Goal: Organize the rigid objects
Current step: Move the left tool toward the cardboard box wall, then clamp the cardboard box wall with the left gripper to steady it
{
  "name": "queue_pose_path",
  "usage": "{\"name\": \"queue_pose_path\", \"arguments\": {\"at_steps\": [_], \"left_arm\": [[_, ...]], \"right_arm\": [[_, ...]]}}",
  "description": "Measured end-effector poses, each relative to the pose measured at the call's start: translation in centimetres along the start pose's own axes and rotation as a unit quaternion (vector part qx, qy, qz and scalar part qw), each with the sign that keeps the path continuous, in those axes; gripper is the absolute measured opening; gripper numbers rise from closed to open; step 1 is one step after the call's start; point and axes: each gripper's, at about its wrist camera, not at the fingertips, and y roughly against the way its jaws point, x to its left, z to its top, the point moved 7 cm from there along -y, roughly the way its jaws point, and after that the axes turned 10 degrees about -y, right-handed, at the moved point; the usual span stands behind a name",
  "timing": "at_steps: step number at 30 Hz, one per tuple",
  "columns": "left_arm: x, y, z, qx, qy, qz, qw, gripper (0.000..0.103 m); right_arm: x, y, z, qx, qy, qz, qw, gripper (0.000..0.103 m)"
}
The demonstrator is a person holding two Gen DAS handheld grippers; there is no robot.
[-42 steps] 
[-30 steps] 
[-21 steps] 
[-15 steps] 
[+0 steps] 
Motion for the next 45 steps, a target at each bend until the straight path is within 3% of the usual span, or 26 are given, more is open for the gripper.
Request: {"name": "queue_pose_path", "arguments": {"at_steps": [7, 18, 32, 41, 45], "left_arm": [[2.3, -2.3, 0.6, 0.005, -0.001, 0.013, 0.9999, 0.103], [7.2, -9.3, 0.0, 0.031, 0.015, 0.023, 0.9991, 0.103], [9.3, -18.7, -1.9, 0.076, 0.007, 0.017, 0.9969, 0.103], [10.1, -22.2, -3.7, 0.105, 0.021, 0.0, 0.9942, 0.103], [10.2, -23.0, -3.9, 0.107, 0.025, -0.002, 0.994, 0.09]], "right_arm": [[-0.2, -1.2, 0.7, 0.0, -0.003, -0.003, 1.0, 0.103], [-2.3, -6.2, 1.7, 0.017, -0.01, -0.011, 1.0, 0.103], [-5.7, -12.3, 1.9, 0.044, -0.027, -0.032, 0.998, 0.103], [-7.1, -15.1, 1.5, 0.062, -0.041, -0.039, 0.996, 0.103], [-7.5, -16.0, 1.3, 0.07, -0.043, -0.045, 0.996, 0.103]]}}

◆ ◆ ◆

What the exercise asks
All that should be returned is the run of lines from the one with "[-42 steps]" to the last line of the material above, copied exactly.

Result
[-42 steps] 
[-30 steps] 
[-21 steps] 
[-15 steps] 
[+0 steps] 
Motion for the next 45 steps, a target at each bend until the straight path is within 3% of the usual span, or 26 are given, more is open for the gripper.
Request: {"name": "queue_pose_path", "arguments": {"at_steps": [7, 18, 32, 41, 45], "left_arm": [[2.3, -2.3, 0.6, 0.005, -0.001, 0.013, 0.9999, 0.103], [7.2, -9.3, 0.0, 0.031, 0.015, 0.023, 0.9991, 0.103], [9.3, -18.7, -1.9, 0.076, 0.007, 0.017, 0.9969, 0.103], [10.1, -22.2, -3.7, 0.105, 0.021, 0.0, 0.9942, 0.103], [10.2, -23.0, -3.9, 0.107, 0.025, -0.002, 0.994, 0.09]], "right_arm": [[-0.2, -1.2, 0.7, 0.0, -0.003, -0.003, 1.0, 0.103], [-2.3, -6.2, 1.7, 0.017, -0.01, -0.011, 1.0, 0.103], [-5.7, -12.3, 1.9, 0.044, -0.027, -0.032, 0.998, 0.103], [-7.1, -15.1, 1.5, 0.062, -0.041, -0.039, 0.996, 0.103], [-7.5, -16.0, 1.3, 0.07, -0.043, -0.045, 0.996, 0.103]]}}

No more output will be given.